The waves were theorized by Albert Einstein in the Theory of General Relativity and further refined by a Dr. Alan Guth in 1979, whose notebook detailing his thoughts was headed, "SPECTACULAR REALIZATION". Quoth the New York Times:

[Guth realized] a potential hitch in the presumed course of cosmic evolution could have infused space itself with a special energy that exerted a repulsive force, causing the universe to swell faster than the speed of light for a prodigiously violent instant.

If true, the rapid engorgement would solve paradoxes like why the heavens look uniform from pole to pole and not like a jagged, warped mess. The enormous ballooning would iron out all the wrinkles and irregularities. Those particles were not missing, but would be diluted beyond detection, like spit in the ocean.

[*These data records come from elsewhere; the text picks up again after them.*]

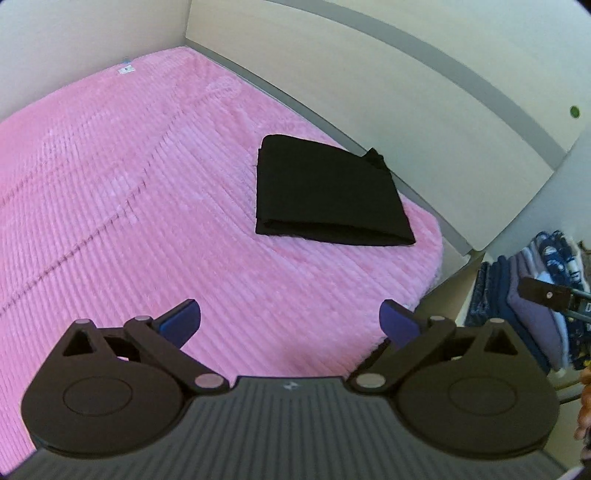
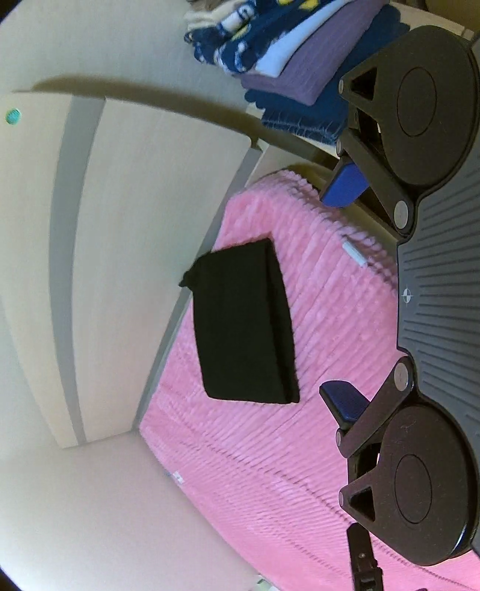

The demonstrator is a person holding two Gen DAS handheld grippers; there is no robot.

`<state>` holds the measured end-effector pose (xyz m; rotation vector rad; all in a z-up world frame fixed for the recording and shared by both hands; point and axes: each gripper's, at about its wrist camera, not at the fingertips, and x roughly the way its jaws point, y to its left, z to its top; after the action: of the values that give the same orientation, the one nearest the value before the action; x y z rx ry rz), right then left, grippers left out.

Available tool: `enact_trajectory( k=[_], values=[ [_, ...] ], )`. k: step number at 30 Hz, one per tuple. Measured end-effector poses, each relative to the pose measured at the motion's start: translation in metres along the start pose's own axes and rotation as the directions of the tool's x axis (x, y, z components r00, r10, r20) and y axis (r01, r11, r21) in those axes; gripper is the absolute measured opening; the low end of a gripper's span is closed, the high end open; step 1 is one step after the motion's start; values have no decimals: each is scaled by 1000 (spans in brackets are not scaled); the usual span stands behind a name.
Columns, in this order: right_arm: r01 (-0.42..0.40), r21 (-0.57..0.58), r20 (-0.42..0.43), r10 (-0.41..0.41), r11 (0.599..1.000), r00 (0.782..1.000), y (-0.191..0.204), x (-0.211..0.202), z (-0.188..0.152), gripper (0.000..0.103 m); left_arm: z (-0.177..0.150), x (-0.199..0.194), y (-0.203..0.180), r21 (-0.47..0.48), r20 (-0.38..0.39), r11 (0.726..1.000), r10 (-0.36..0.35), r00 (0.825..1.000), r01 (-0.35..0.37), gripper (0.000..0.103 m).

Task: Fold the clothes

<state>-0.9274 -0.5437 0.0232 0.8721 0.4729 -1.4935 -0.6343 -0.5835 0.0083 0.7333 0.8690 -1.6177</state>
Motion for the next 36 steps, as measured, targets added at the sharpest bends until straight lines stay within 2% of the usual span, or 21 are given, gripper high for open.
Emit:
enact_trajectory(
  k=[3,7,13,21,30,36],
  values=[
    [-24,-40,2,24,999,1000,1,-1,11,102,0,-12,-6,10,1,1000,4,1000,-4,101],
    [-48,-116,-19,46,992,999,5,7,31,102,4,-16,-18,16,32,998,59,998,-60,101],
    [-63,-162,-24,60,985,998,7,14,50,103,22,-7,-41,4,33,995,102,994,-102,101],
    [-53,-149,-53,45,987,998,0,23,48,103,28,6,-57,25,22,990,138,990,-139,101],
    [-54,-125,-69,46,991,997,0,25,43,103,30,15,-68,57,11,988,140,990,-140,101],
    [-43,-156,-58,34,987,998,5,23,44,103,28,13,-66,33,12,989,144,989,-144,101]
  ],
)
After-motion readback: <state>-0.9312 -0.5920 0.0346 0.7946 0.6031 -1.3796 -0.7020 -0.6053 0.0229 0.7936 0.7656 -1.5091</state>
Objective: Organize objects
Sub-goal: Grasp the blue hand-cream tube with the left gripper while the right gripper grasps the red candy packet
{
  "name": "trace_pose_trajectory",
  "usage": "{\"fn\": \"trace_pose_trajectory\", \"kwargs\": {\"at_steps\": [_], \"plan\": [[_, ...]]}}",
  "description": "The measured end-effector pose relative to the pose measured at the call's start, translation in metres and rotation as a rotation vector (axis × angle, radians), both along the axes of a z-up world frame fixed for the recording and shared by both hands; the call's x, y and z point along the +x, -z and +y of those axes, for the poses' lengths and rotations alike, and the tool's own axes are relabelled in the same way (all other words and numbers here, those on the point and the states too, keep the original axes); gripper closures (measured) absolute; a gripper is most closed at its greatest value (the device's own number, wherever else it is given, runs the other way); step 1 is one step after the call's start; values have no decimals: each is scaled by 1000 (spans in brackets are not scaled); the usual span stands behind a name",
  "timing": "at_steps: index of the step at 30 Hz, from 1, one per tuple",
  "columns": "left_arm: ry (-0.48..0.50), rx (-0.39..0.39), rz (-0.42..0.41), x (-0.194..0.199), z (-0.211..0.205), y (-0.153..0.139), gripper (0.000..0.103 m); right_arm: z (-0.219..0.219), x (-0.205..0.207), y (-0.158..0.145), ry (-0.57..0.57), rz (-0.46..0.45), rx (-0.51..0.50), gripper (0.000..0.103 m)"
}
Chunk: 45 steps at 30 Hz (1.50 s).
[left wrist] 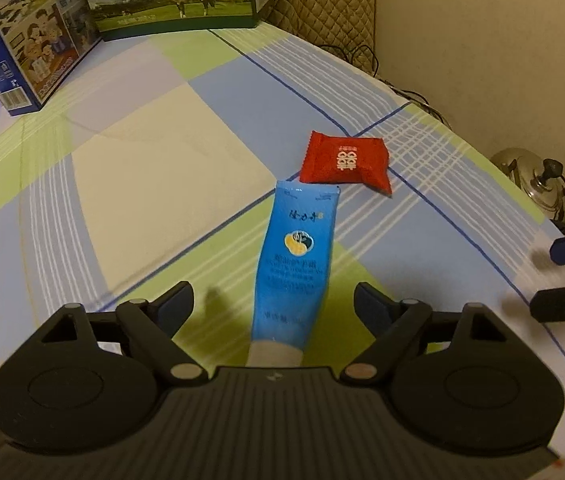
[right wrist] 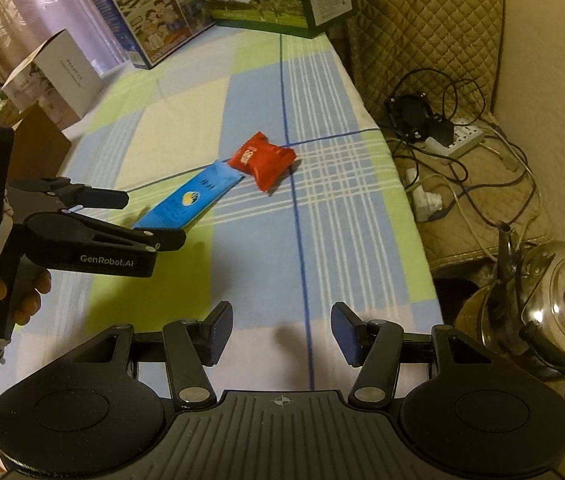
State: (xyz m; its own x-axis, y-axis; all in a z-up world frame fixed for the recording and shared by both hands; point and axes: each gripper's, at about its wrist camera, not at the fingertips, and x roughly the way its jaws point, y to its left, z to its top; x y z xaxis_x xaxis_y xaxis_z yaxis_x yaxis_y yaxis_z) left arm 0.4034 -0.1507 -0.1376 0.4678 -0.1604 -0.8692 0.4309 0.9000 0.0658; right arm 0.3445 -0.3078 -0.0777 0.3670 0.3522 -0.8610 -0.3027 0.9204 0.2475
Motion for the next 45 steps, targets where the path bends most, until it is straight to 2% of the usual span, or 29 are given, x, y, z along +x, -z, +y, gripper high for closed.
{"fn": "trace_pose_trajectory", "kwargs": {"at_steps": [5, 8, 10, 12, 16, 26, 29, 34, 37, 39, 45], "plan": [[13, 0, -1, 10, -2, 4, 29, 0, 11, 4, -5, 6, -3, 51], [23, -14, 14, 12, -2, 7, 45, 1, 17, 6, -13, 6, -5, 51], [31, -45, 20, 10, 1, 7, 61, 3, 22, 6, -24, 2, -6, 51], [9, -60, 20, 7, 6, 7, 66, 5, 27, 8, -38, -3, -9, 51], [-78, -40, -4, 0, 22, 6, 66, 13, 41, 11, -89, -41, -28, 51], [-450, 4, -38, -20, 100, 3, 66, 47, 87, 20, -266, -182, -40, 51], [-514, -6, -24, -22, 115, 2, 67, 60, 98, 27, -318, -226, -70, 51], [-537, -7, -15, -27, 124, -1, 66, 76, 113, 45, -414, -242, -122, 51], [-541, -13, -15, -29, 123, -1, 66, 78, 115, 51, -451, -241, -112, 52], [-544, -16, -16, -32, 124, 0, 67, 78, 113, 51, -458, -220, -83, 65], [-548, -28, -6, -38, 127, 1, 67, 89, 90, 49, -464, -187, -32, 75]]}}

The waves are the first shimmers of life from the hot, dense, fledgling Universe, created in the first 10-35th of a second after the Big Bang started. How big in this news? Quoth Time:

“When I got the call,” says Marc Kamionkowski, a theorist at Johns Hopkins University who wasn’t involved in the research, “I had to ask if it was real. To me, this is bigger than the Higgs boson.” If it’s confirmed by other groups, says Avi Loeb, chair of the Harvard astronomy department and also not a participant in the research, “it’s worth a Nobel.

And I thought the astronomy course I took would never have any practical applications.